[[ RECORDS FOR THE EXERCISE, beginning ]]

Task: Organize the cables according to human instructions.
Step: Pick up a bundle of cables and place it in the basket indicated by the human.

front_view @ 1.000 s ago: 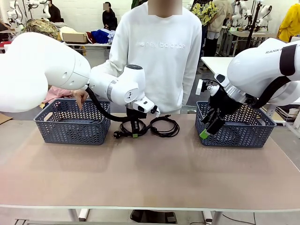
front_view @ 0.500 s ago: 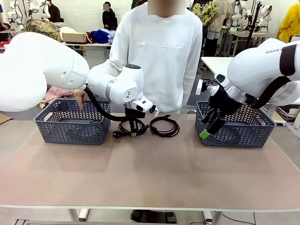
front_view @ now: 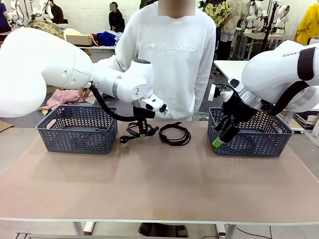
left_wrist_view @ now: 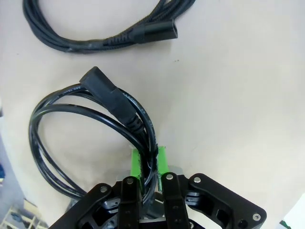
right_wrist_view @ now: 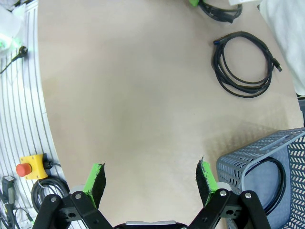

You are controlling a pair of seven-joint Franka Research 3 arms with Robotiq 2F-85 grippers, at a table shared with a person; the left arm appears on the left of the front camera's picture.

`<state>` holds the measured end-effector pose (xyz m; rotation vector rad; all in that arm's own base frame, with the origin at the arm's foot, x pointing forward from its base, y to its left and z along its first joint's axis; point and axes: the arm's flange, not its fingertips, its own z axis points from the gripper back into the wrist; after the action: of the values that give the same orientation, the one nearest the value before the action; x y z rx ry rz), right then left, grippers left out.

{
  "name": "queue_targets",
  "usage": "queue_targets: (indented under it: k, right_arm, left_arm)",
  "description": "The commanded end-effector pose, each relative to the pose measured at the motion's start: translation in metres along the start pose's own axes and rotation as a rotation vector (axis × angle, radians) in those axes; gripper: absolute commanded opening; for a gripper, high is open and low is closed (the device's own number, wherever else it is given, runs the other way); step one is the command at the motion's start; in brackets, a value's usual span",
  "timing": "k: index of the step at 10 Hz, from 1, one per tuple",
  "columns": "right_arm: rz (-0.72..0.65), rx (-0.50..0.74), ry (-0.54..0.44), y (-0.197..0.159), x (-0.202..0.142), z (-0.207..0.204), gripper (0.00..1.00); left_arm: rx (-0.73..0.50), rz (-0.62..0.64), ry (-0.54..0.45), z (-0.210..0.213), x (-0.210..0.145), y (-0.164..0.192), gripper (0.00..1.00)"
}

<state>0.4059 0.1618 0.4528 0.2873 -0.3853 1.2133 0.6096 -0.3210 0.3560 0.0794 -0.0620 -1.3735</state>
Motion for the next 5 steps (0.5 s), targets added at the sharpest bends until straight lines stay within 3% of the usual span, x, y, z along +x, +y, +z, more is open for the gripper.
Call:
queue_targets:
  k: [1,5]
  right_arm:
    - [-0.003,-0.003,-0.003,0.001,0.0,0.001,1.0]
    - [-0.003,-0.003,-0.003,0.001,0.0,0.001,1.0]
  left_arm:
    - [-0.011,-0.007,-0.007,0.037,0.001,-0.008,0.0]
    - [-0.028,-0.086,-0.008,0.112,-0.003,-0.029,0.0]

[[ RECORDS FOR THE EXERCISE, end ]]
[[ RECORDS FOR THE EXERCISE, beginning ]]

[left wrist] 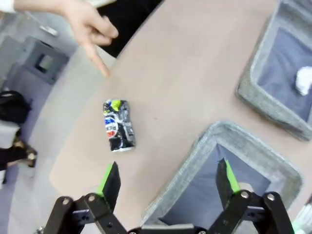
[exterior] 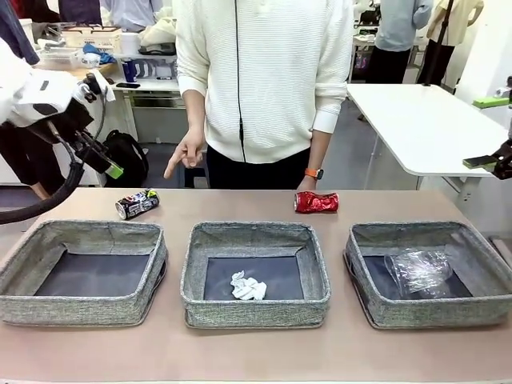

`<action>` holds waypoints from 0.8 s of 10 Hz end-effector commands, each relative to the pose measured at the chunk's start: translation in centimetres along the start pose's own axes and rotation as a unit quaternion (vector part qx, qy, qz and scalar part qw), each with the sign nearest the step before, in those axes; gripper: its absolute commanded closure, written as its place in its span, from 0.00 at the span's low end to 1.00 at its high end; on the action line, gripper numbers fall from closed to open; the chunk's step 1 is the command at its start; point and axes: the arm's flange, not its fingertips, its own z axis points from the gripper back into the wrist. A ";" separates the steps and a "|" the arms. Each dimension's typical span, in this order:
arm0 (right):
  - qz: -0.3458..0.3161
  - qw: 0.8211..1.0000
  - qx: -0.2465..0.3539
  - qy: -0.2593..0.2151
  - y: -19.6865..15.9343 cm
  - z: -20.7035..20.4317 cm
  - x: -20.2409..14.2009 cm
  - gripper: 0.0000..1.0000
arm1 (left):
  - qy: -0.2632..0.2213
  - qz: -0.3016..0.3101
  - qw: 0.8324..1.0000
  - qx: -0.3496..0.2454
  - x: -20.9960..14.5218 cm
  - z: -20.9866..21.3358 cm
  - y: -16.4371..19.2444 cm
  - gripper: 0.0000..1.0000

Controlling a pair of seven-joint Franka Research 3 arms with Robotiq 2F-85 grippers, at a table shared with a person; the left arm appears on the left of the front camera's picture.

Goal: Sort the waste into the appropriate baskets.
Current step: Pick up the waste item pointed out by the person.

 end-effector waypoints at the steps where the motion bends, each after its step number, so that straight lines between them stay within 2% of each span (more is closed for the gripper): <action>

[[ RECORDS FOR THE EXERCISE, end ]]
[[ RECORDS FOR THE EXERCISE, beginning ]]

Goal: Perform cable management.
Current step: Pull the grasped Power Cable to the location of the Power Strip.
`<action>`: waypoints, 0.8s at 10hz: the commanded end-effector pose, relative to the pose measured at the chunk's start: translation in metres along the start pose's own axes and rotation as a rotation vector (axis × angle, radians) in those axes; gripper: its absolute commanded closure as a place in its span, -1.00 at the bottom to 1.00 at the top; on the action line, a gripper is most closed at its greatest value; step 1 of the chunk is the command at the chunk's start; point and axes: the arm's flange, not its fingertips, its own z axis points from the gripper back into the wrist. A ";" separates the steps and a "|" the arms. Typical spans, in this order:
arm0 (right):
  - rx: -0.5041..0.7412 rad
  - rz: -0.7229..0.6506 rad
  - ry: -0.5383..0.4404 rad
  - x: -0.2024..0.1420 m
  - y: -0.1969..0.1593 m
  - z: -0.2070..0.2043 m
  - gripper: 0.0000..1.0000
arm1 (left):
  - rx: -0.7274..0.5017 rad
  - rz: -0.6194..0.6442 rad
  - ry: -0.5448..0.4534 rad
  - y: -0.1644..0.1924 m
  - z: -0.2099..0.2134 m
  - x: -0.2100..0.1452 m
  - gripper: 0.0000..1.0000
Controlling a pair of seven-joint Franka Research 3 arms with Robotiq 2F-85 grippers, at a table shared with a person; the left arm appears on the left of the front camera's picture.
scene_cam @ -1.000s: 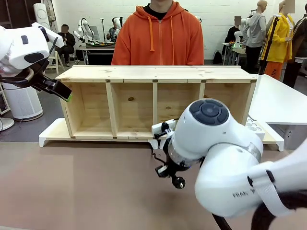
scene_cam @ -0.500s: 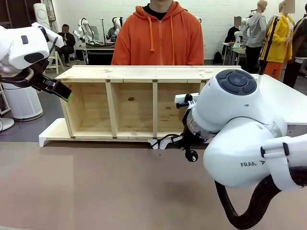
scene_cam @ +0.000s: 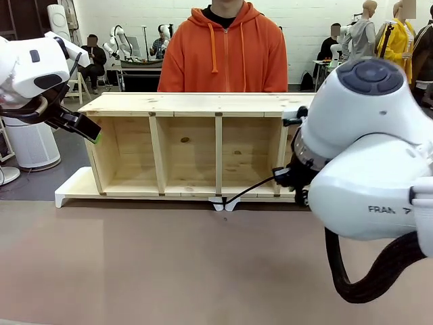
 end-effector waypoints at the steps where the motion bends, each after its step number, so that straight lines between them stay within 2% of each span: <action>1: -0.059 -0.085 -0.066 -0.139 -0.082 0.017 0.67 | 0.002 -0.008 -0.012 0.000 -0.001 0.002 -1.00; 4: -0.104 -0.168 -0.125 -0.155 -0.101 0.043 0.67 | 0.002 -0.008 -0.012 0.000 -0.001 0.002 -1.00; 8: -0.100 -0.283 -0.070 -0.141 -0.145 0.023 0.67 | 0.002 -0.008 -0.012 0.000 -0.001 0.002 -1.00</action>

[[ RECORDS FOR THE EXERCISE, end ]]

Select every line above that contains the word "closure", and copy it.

`<action>` holds waypoints from 0.8 s of 10 Hz end-effector commands, each relative to the pose measured at the chunk's start: translation in centimetres along the start pose's own axes and rotation as a unit quaternion (vector part qx, qy, qz and scalar part qw), each with the sign nearest the step before, in those axes; gripper: its absolute commanded closure, written as its place in its span, from 0.00 at the span's low end to 1.00 at its high end; on the action line, gripper numbers fall from closed to open; the chunk's step 1 is the command at its start; point and axes: the arm's flange, not its fingertips, its own z axis points from the gripper back into the wrist. A ";" separates the steps and a "|" the arms. Each dimension's typical span, in this order:
`<action>`: waypoints, 0.8s at 10hz: the commanded end-effector pose, relative to the pose measured at the chunk's start: translation in metres along the start pose's own axes and rotation as a rotation vector (axis × angle, radians) in those axes; gripper: its absolute commanded closure as a place in its span, -1.00 at the bottom to 1.00 at the top; on the action line, a gripper is most closed at its greatest value; step 1 of the chunk is the command at the chunk's start; point and axes: the arm's flange, not its fingertips, its own z axis points from the gripper back into the wrist. A ";" separates the steps and a "|" the arms. Typical spans, in this order:

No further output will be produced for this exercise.